Religion
In reply to the discussion: Richard Dawkins to atheist rally: 'Show contempt' for faith [View all]LeftishBrit
(41,205 posts)I think it's unjust and unproductive to do any of these things; however there is one difference here: the Inquisition was a 'Catholic' dictatorship, as the Taliban is an 'Islamic' dictatorship. Soviet Communism was not primarily an atheist dictatorship; it was a political, essentially imperial, dictatorship, where atheism was but one component of the state-sponsored ideology. Thus the Inquisition and the Taliban were direct, if distorted, products of Catholicism and Islam, whereas Soviet Communism was primarily a very distorted product of socialist ideology in an unholy marriage with the cult of personality. The enforcement of atheism was more a result than a cause of state dictatorship.

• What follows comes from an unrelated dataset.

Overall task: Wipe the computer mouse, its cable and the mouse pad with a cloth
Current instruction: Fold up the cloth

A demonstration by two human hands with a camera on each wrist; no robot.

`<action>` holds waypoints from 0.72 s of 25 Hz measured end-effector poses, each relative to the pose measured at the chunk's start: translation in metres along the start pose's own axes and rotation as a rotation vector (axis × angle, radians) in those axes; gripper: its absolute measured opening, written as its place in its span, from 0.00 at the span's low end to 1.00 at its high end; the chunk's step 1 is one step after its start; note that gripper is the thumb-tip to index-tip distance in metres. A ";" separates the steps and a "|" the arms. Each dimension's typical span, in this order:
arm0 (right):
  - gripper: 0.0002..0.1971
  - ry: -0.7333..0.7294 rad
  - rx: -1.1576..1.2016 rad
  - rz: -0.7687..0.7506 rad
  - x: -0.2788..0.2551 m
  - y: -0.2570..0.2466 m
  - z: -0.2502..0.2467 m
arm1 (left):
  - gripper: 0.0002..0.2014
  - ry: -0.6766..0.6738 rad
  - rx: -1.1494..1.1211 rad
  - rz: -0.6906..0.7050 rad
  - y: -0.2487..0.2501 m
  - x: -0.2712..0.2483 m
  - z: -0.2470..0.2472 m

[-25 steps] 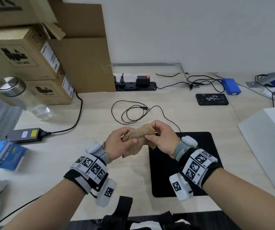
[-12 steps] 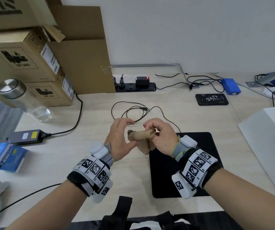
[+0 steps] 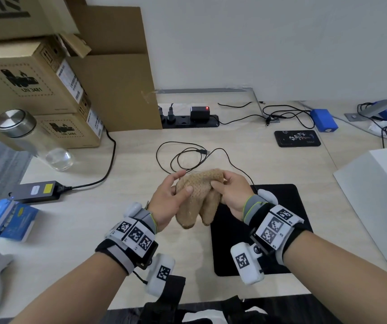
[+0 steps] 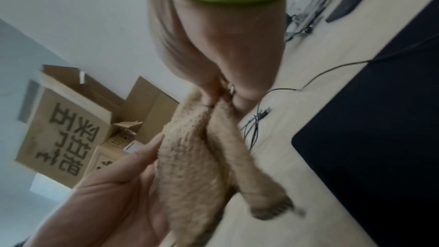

I think it is actually possible to argue somewhat the same about the Inquisition and the Taliban: that the religions were used to maintain and enforce the dictators' power, rather than being the primary causes. However, the religions were at least on an explicit level a more key part of the state apparatus in the case of the Inquisition and the Taliban, than atheism in the case of the Soviet Union.
In any case, equating all Catholics with the Inquisition, or all Muslims with the Taliban, or all Protestants with Puritan witch-burning, or all atheists with Stalinism, is unjust. The important thing is to have a state which is religion-neutral - neither enforcing atheism nor any religion -and gives equal rights to all.